Film poétique, du fragment, des sens, de la grâce, Beau Travail marie intelligemment beauté visuelle et récit lacunaire, virilité masculine et sensualité, simulacre de guerre et amours artificielles.
La première qualité qui ressort de ce long-métrage de Claire Denis (l'un de ses meilleurs, sans aucun doute) est bien sûr la photo. Signée Agnès Godard, elle se verra récompensée par un César de la meilleure photographie en 2001 grâce au beau travail sur les couleurs (le bleu du ciel, le blanc du désert de sel, les néons dans les discothèques, …), la géométrie des formes (dans le camp d'entraînement surtout) et les corps.
Concernant ce dernier point, Claire Denis réussit à magnifier ces mâles virils, puissants et athlétiques tout en nuançant cette masculinité en les montrant aussi dans les corvées ménagères (repassage, balayage, vêtements à sécher, patates à éplucher, …), souvent vêtus de courts shorts moulants très gay friendly. Outre par l’œil d'A. Godard, ces corps sont mis en valeur par le travail du chorégraphe B. Montet, à qui Claire Denis a fait appel, apportant ainsi une touche supplémentaire de créativité, d'art et de grâce.

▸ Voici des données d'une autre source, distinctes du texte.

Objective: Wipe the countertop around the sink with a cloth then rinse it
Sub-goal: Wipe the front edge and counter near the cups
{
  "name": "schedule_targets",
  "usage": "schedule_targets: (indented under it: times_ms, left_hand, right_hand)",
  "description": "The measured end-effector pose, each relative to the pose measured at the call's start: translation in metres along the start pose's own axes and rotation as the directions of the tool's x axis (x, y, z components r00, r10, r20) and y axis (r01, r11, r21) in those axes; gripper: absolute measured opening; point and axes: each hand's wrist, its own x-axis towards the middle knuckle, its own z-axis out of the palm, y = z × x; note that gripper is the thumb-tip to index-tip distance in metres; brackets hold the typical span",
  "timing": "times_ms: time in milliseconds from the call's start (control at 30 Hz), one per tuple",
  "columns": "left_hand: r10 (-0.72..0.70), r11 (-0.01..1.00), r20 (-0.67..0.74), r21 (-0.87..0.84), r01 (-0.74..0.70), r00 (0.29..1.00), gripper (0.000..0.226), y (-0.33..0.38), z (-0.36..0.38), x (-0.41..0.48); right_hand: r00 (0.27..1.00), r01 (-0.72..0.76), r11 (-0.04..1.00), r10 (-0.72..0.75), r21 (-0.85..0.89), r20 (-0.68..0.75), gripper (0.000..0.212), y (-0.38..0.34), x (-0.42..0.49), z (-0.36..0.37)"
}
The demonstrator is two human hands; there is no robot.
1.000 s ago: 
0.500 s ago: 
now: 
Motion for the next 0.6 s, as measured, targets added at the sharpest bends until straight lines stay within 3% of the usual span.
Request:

Enfin le récit montrant un Denis Lavant, adjudant-chef, tourmenté, anéanti par la perte de son poste, perdu dans le présent, tiraillé entre des bribes de souvenirs aigres-doux est le prétexte pour révéler le microcosme fascinant quoique vain de tous ces légionnaires égarés dans l'espace (près des déserts éthiopiens), le temps (ambiance coloniale d’antan) et le sens (pourquoi tout cette préparation militaire?).
Au final, un film très élégant, subtil et d'une grande inventivité.